Come ognuna di queste tappe venga approcciata, però, dipende solo da quella di mezzo e riguarda tanto le scelte che faremo e, certo, anche il – come vogliamo chiamarlo? – destino, fato o caso. Pensate però se a questi elementi, già così complicati, anche noi umani ne avessimo un altro che determina come in una sorta di "Sliding doors" la prosecuzione del cammino verso l'ultima tappa: arriva qualcuno che decide cosa deve accaderci.

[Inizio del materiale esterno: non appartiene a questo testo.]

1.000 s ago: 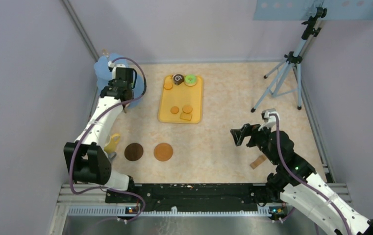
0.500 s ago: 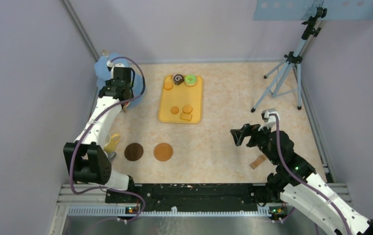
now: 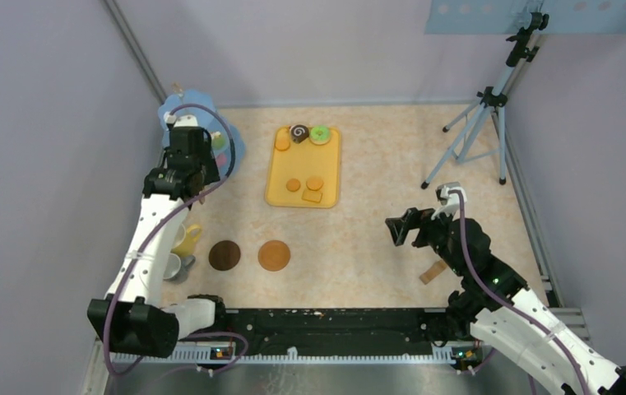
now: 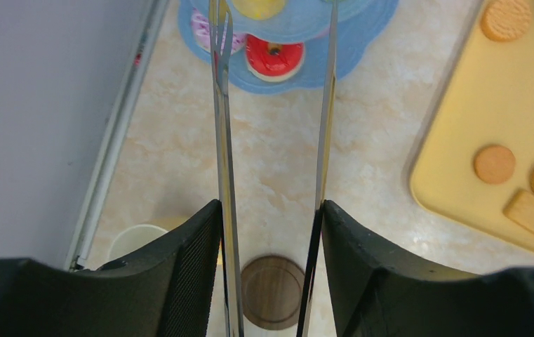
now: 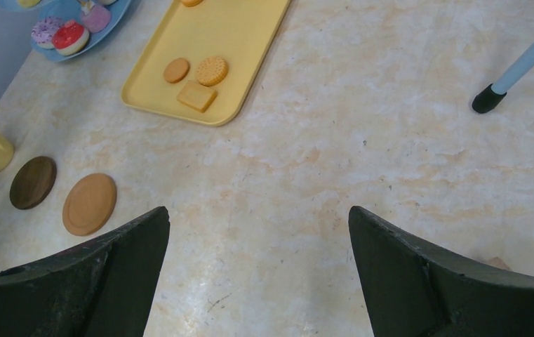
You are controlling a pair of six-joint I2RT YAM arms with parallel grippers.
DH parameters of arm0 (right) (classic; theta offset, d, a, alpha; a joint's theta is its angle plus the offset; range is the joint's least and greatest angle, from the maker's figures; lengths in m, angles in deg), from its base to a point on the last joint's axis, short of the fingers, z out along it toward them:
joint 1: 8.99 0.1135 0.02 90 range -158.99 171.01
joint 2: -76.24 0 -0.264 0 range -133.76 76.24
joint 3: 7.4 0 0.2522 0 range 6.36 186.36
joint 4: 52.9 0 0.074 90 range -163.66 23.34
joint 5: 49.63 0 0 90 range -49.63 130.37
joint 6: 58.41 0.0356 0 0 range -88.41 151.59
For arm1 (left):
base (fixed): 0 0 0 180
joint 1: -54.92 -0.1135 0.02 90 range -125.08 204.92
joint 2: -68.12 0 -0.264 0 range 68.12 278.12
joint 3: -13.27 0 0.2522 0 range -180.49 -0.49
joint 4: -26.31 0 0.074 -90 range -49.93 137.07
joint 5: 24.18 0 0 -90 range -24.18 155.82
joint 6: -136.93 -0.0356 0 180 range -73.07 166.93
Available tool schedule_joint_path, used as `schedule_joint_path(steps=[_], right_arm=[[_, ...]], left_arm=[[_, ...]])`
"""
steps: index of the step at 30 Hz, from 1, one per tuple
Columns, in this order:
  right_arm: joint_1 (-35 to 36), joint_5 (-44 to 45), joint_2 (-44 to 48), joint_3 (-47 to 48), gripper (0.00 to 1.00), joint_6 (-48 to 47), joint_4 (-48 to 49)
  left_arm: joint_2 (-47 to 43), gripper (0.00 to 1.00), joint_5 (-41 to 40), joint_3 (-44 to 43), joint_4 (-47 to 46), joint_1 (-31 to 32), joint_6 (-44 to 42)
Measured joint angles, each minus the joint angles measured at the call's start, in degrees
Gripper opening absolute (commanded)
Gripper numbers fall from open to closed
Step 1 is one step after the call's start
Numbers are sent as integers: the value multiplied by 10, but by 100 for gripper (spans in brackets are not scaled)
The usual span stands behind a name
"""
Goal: Serve the afternoon tea
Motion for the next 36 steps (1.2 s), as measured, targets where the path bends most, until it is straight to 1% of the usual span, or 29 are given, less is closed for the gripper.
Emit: schedule_joint_path(steps=[4,8,11,14,16,18,20,26,31,36], right_arm=[[0,0,0,0,97,0,0],[0,0,0,0,99,0,-1],[0,0,0,1,99,0,-5],[0,1,0,10,99,0,-18],[0,1,2,18,99,0,-20],[0,3,8,28,99,0,-23],[0,4,9,35,99,0,-25],[0,9,9,46,99,0,-36],[0,13,10,46,99,0,-49],[0,17,10,47,99,0,-52]], left_arm=[[-25,59,84,16,10,0,2],[-55,59,187,49,-3,6,14],[-55,59,219,57,-19,39,16],[-29,59,228,51,-47,104,11],[6,59,238,42,-71,140,1],[53,59,259,27,-94,158,-7],[105,58,275,1,-109,164,-13],[222,59,268,-73,-148,193,-11],[282,65,211,-106,-171,227,-5],[347,65,141,-153,-184,258,-29]])
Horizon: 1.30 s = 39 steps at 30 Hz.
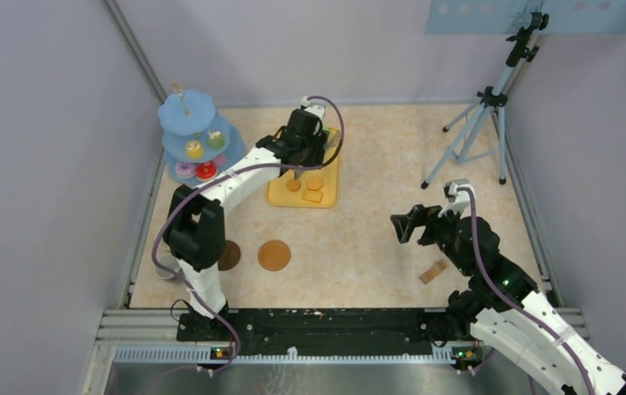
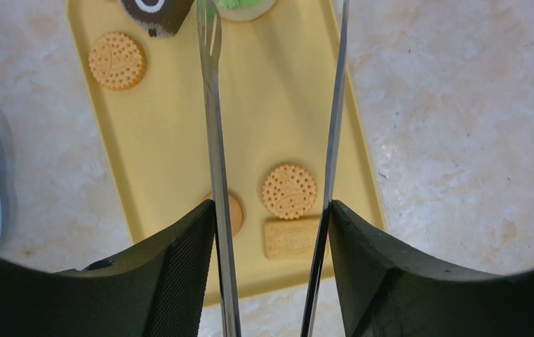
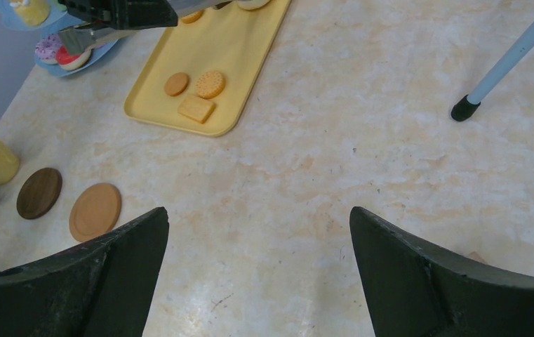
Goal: Serve the afternoon tea
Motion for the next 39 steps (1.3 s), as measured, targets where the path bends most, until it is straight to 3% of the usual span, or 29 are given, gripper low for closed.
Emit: schedule_joint_path(steps=[7,18,20,25,34,39], right_arm=[[0,2,0,0,99,0,-1],[0,4,0,0,98,0,-1],[0,4,0,0,99,0,-1],[0,4,0,0,98,0,-1],[0,3,0,0,98,1,0],[0,2,-15,0,97,1,-1]], left_arm=[[76,67,-48,-75,10,6,-14],[89,66,-65,-84,6,5,-13],[98,70,-66,-87,4,5,-13],[113,98,-63,-89,14,5,-12],[34,99,6,100,-37,1,-29],[40,97,13,113,-62,1,-37]])
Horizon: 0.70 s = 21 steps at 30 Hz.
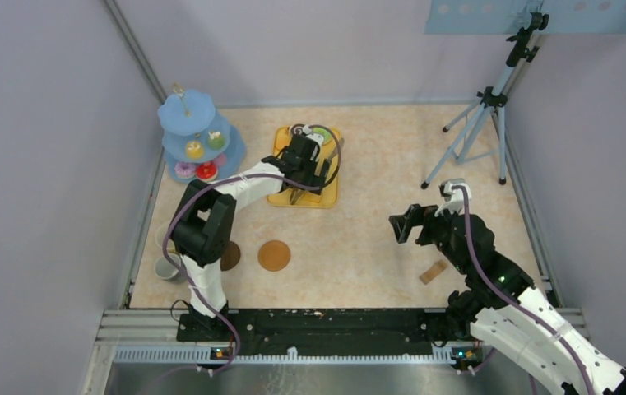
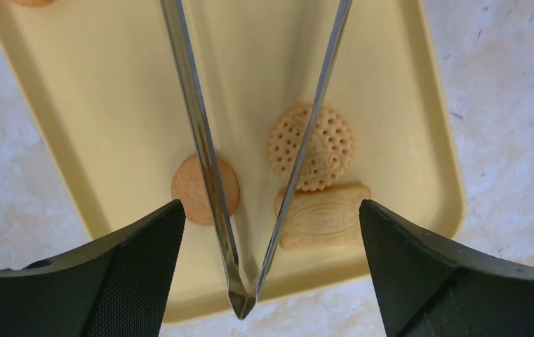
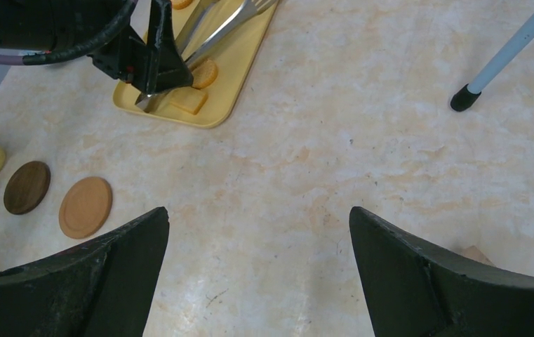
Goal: Serve the afternoon tea
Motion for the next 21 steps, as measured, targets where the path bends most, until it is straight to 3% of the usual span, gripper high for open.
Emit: schedule_joint_path(steps=[7,16,21], right_arm=[[0,0,-5,0,96,1,-10],[0,0,-5,0,95,7,-14],[0,2,-5,0,95,10,-14]], left_arm=[[58,93,-2,-37,-43,0,-7],[105,65,-5,-83,-45,-2,0],[105,60,-14,-86,-39,-2,4]])
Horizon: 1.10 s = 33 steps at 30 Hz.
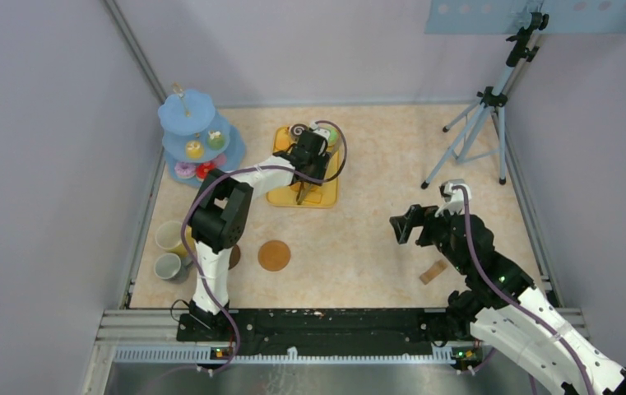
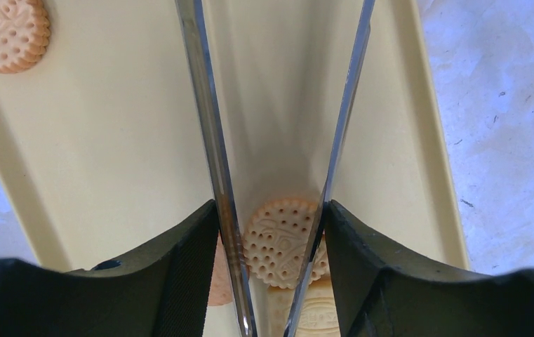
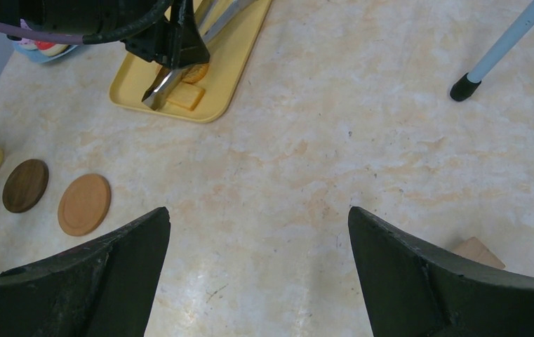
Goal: Serve the afternoon tea
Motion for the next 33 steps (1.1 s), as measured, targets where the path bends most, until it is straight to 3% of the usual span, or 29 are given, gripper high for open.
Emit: schedule_joint_path(steps=[9,21,33], right_arm=[[0,0,0,0,95,0,2],[0,0,0,-2,95,0,6],[0,1,0,-2,95,0,6]], left_arm=[[-16,52,-13,-13,43,0,0],[-23,56,-34,-84,116,0,-2],[4,55,-41,-153,129,0,-16]])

E tra i tantissimi che nei confronti dei cani lo fanno in buona fede per quanto riguarda i cani, c'è un panorama generale da guardare in cui aprendo bene gli occhi si vede che le istituzioni sono carenti, non c'è una politica concreta per favorire le adozioni consapevoli e esiste un accertato business su cui si guadagna anche negli spostamenti, nella detenzione e nelle gestioni di alcuni luoghi in cui quei soggetti vengono rinchiusi. La buona fede, dunque, non basta e ci vuole molta, tanta consapevolezza per mettersi nei panni di un deus ex machina che incide necessariamente sull'esistenza di altri individui (cani e future famiglie eventuali).

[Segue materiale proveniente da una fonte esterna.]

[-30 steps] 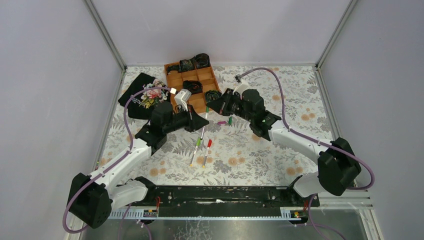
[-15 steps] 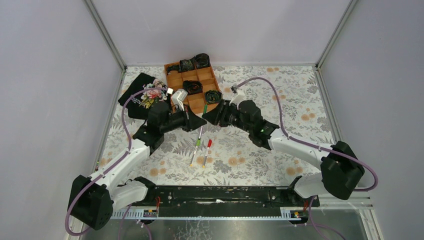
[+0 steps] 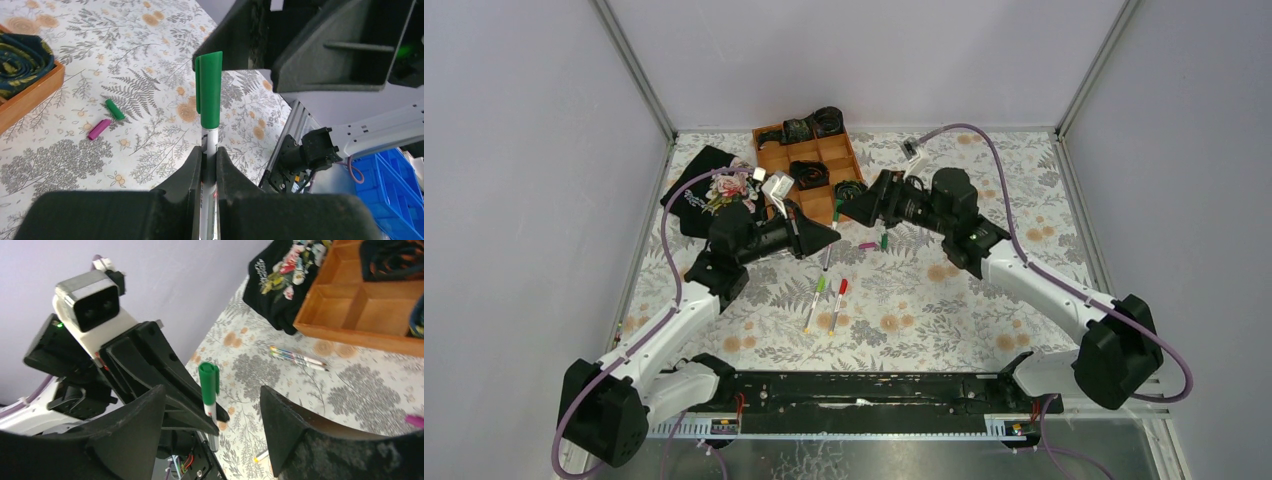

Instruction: Insert the pens into the pen caps

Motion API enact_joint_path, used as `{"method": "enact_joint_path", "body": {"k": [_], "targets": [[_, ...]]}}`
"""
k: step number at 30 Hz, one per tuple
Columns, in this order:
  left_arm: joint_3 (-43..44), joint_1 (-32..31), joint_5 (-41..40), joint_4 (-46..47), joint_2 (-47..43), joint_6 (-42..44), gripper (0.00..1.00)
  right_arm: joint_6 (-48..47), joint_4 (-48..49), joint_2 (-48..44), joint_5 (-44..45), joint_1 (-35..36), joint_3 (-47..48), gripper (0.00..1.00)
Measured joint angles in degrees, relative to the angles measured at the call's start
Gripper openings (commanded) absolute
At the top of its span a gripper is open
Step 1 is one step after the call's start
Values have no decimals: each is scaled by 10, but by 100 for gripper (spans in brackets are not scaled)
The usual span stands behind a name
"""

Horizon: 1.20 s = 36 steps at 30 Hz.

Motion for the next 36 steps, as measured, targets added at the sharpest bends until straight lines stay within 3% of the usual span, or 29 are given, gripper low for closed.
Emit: {"method": "enact_joint_path", "body": {"k": [4, 9, 14, 24, 36], "targets": [[0, 0, 23, 21, -2, -2, 0, -4, 14, 24, -34, -3, 35, 60], [0, 0, 38, 35, -3, -2, 0, -3, 27, 63, -71, -4, 58, 40], [-1, 0, 40, 31, -2, -3, 0, 6, 46, 79, -110, -4, 59, 2], [-21, -5, 56, 2, -6, -9, 0, 18, 110, 53, -117, 1, -32, 0], [-54, 10, 92, -13, -28, -24, 0, 17, 125, 48, -52, 53, -68, 0]]}}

Per i cani liberi, in Italia, si va avanti in maniera randomica e non organizzata a tutti i livelli, dai canili pubblici ai rifugi privati passando per i singoli cittadini. Finalmente possiamo raccontare, e su Kodami lo facciamo sempre, esempi virtuosi da Sud a Nord che non solo esistono ma che, per fortuna, stanno aumentando sempre di più. Ma come sono nate queste che ancora sono però poche "perle"? Grazie alla maggiore attenzione e conoscenza da parte di tutti gli attori umani coinvolti, ovvero dai volontari agli operatori, passando per educatori e istruttori cinofili e veterinari esperti in comportamento che collaborano per far sì che il processo di valutazione inizi ancora prima che un soggetto sia accalappiato, recuperato… "salvato" e basta, appunto.

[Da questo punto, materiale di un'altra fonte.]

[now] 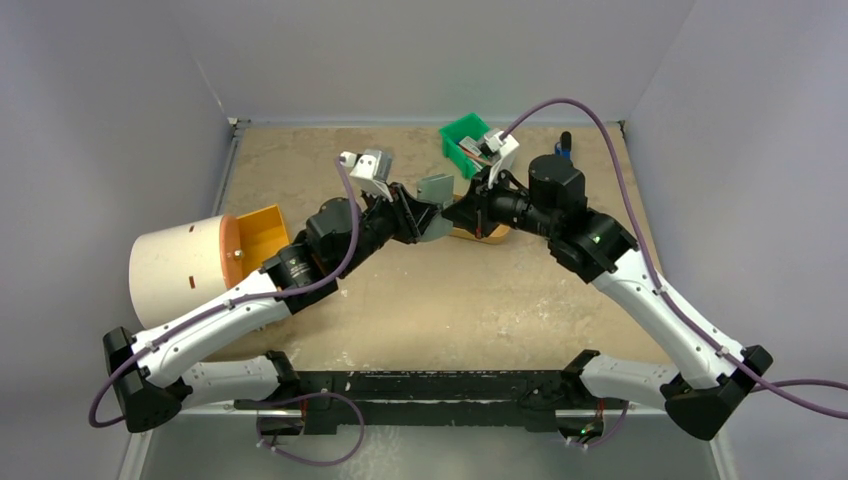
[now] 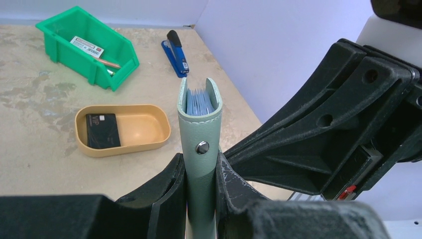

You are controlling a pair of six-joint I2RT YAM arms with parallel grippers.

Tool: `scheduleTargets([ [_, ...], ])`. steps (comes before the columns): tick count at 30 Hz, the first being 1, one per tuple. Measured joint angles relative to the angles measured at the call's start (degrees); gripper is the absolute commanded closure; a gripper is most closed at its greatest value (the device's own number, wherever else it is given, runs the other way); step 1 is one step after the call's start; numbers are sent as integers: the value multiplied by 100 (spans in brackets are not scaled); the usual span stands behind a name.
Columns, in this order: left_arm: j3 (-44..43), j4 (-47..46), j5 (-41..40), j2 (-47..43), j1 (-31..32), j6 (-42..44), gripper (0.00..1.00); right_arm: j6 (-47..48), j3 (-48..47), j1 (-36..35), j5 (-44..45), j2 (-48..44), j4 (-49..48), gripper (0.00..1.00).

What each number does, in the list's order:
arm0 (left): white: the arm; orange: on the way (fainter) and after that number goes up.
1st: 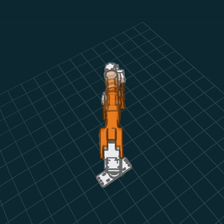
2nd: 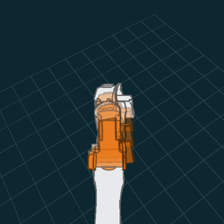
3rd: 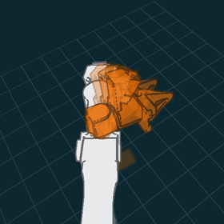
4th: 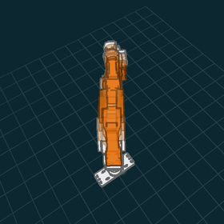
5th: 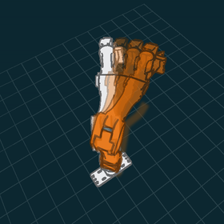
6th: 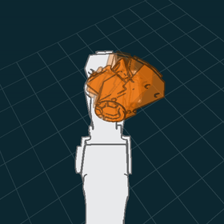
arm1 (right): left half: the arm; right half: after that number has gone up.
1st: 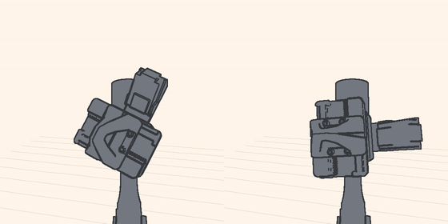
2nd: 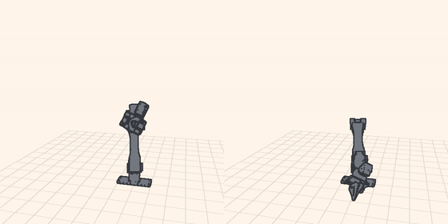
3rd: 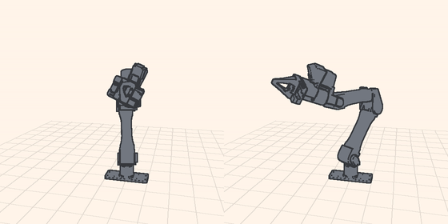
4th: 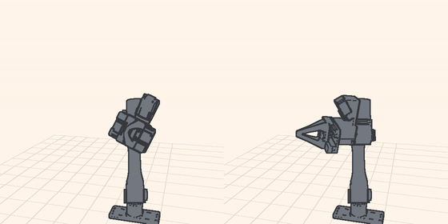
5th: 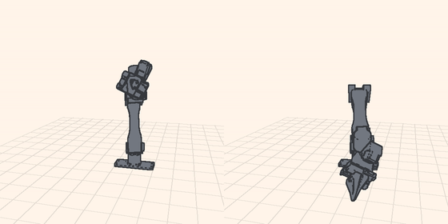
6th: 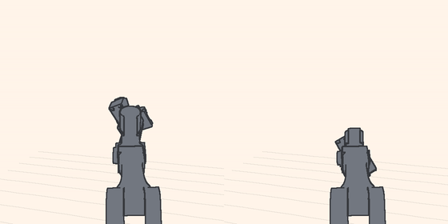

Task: Put the credit cards into the card holder
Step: Close the card holder, then place the card holder at the center of the board.

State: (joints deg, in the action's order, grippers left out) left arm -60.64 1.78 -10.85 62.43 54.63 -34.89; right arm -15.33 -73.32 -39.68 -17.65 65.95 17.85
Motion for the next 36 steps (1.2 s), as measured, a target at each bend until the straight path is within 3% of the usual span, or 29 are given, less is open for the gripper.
scheduleTargets([
  [7,0,-214,35,61,15,-63,100,-15,-22,-4,-87,-17,-2,100],
  [8,0,-214,31,61,15,-55,100,-15,-22,-7,-90,-44,7,95],
  [13,0,-162,-166,-24,173,17,100,-17,-22,-70,-216,-278,166,46],
  [15,0,-90,-284,-118,293,61,100,22,-22,-155,-348,-413,258,35],
  [24,149,55,-1021,-1043,551,291,100,450,-107,-199,-72,-1268,929,28],
  [30,776,63,-1357,-1502,544,337,100,409,450,-192,70,-1810,413,28],
  [36,1888,-546,-789,-833,428,-262,100,72,1587,-151,402,-1707,-479,29],
])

E non c'è in queste parole alcuna accusa nei confronti di chi opera su territori abbandonati dallo Stato e dagli Enti locali, sia chiaro. A loro va una "menzione d'onore" della quale al posto loro, leggendo queste parole, io stessa non saprei cosa farmene in realtà. Ma è proprio ai volontari, ovvero a chi in mezzo alle vite dei cani liberi ci sta dalla mattina alla sera, che ci si deve rivolgere quando si parla di libertà, perché in assenza di chi dovrebbe applicare le leggi volute proprio per il benessere dei cani e la loro tutela ancora tutta la responsabilità continua a cadere sulle spalle dei singoli. E bisogna cambiare la prospettiva se realmente vogliamo che cambi qualcosa per quei cani con cui entriamo in contatto ogni giorno. Mettendo al centro della riflessione, infine, che l'obiettivo principale di tutti dovrebbe essere non più trovare soluzioni da soli ma chiedere con forza ciò che è diritto di tutti i cittadini: pretendere una politica seria che investa soldi in maniera funzionale, a garanzia del benessere di tutti gli animali non umani.